Polemik Royalti Musik di Kafe, Menteri Hukum: Tidak Dibebankan ke Pengunjung
JAKARTA, iNews.id – Isu pembayaran royalti musik di kafe dan ruang publik yang belakangan ini ramai diperbincangkan mendapat penjelasan dari pemerintah. Menteri Hukum, Supratman Andi Agtas menerangkan kewajiban royalti tidak dibebankan kepada penikmat musik, melainkan kepada pihak yang memanfaatkan musik untuk kepentingan komersial.
Pernyataan tersebut disampaikan dalam acara Campus Calls Out Kementerian Hukum RI di Universitas Indonesia pada Senin (9/2/2026). Dia memastikan masyarakat yang hanya menikmati musik tidak perlu merasa khawatir terkait kewajiban pembayaran royalti.
“Kalau penikmat musik, tidak usah khawatir. Royalti itu tidak perlu membayang-bayangi teman-teman yang hanya menikmati musik,” ujar Andi Agtas di Balairung UI, Senin (9/2/2026).
Supratman menjelaskan, perbincangan yang berkembang di masyarakat sebagian besar berkaitan dengan royalti analog. Royalti tersebut merujuk pada penggunaan musik di ruang-ruang komersial seperti kafe, restoran, karaoke, dan hotel.
Dia membandingkan dengan royalti digital yang disebut lebih mudah pengaturannya karena sudah terintegrasi dalam sistem platform musik. Menurutnya, mekanisme pembayaran pada layanan digital sudah berjalan otomatis melalui sistem langganan maupun monetisasi iklan.

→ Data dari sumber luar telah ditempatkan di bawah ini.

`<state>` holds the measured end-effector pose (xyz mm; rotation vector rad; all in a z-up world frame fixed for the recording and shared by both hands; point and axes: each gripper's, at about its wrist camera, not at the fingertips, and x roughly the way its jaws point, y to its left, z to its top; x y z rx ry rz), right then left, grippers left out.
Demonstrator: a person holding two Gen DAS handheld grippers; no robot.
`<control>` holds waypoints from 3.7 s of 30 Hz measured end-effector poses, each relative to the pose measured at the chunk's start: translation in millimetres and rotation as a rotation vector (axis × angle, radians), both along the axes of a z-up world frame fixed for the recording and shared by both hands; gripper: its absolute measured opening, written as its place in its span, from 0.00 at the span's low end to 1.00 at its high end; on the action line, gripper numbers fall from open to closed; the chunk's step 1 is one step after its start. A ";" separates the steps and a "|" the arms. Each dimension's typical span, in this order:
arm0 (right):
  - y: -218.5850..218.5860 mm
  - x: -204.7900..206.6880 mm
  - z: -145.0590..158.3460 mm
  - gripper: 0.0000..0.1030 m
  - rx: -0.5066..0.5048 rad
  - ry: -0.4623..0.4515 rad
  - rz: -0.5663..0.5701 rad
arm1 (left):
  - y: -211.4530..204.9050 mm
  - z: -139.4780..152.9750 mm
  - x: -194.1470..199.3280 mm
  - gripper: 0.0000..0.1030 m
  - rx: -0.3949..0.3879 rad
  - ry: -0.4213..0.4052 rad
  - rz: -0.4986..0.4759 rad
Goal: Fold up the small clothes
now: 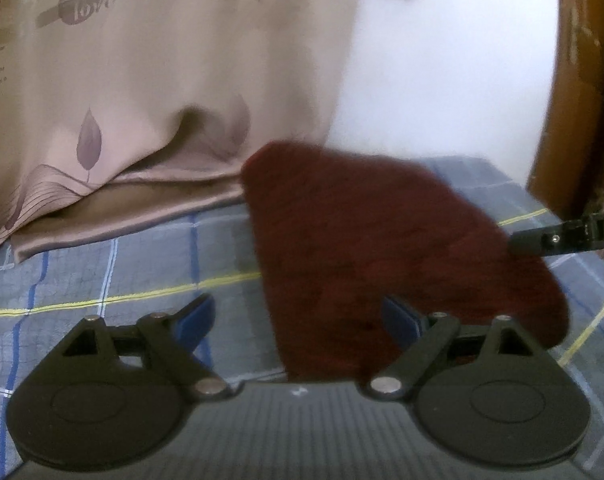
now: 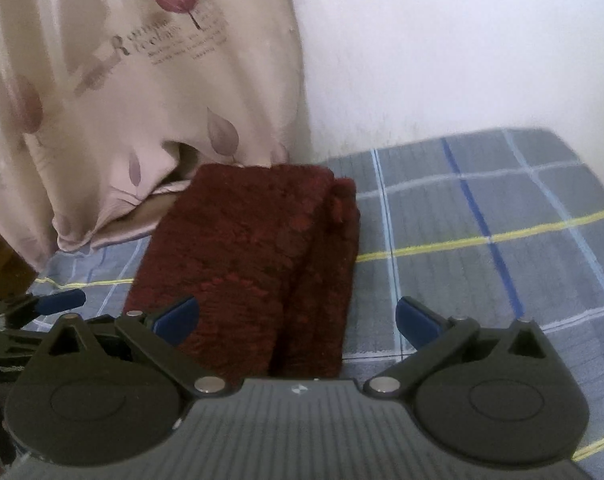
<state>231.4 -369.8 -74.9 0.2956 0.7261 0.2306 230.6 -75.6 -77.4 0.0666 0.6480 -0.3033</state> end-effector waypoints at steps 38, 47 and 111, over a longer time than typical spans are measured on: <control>-14.7 85.6 -72.0 1.00 0.400 0.178 0.185 | 39.2 -62.9 105.4 1.00 -0.615 0.343 -0.320; -17.2 92.7 -69.6 1.00 0.383 0.201 0.271 | 30.6 -72.5 112.8 1.00 -0.626 0.353 -0.329; 126.4 -124.0 -24.2 0.64 0.300 0.024 0.363 | 123.2 -21.4 -101.3 0.57 -0.475 0.204 -0.233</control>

“Kalau digital ukurannya gampang. Berlangganan premium sudah termasuk royalti. Bahkan platform gratis pun tetap membayar royalti melalui monetisasi iklan,” katanya.
Selain itu, Supratman membantah anggapan bahwa kewajiban royalti akan berdampak langsung pada kenaikan harga makanan dan minuman di kafe. Dia menilai nilai royalti relatif kecil dibandingkan omzet usaha sehingga tidak signifikan memengaruhi harga jual.
“Tidak mungkin royalti mempengaruhi harga secangkir kopi. Angka-angka yang beredar kemarin, yang katanya ratusan ribu atau jumlah besar itu bohong. Jangan mau dikerjain,” ujarnya.
Dia mengingatkan mahasiswa dan masyarakat agar tidak mudah terprovokasi oleh narasi menyesatkan yang menggiring penolakan terhadap pembayaran royalti. Menurutnya, penolakan tersebut justru berpotensi merugikan musisi dan pencipta lagu yang menggantungkan penghasilan dari karya mereka.
“Kalau ini ditolak, kasihan para musisi yang hidup dari karya mereka. Royalti itu dibayarkan ketika musik digunakan untuk tujuan komersial, bukan sekadar dinikmati,” ujarnya.
Supratman juga menegaskan peran pemerintah dalam persoalan ini sebatas menyusun dan mengatur regulasi. Sementara pengelolaan serta penarikan royalti dilakukan oleh lembaga yang berwenang sesuai ketentuan yang berlaku.
Dia pun meminta publik memahami persoalan royalti secara utuh agar tidak mencampuradukkan antara penikmat musik dengan pelaku usaha. Dengan pemahaman yang tepat, polemik yang berkembang diharapkan tidak lagi menimbulkan kesalahpahaman di masyarakat.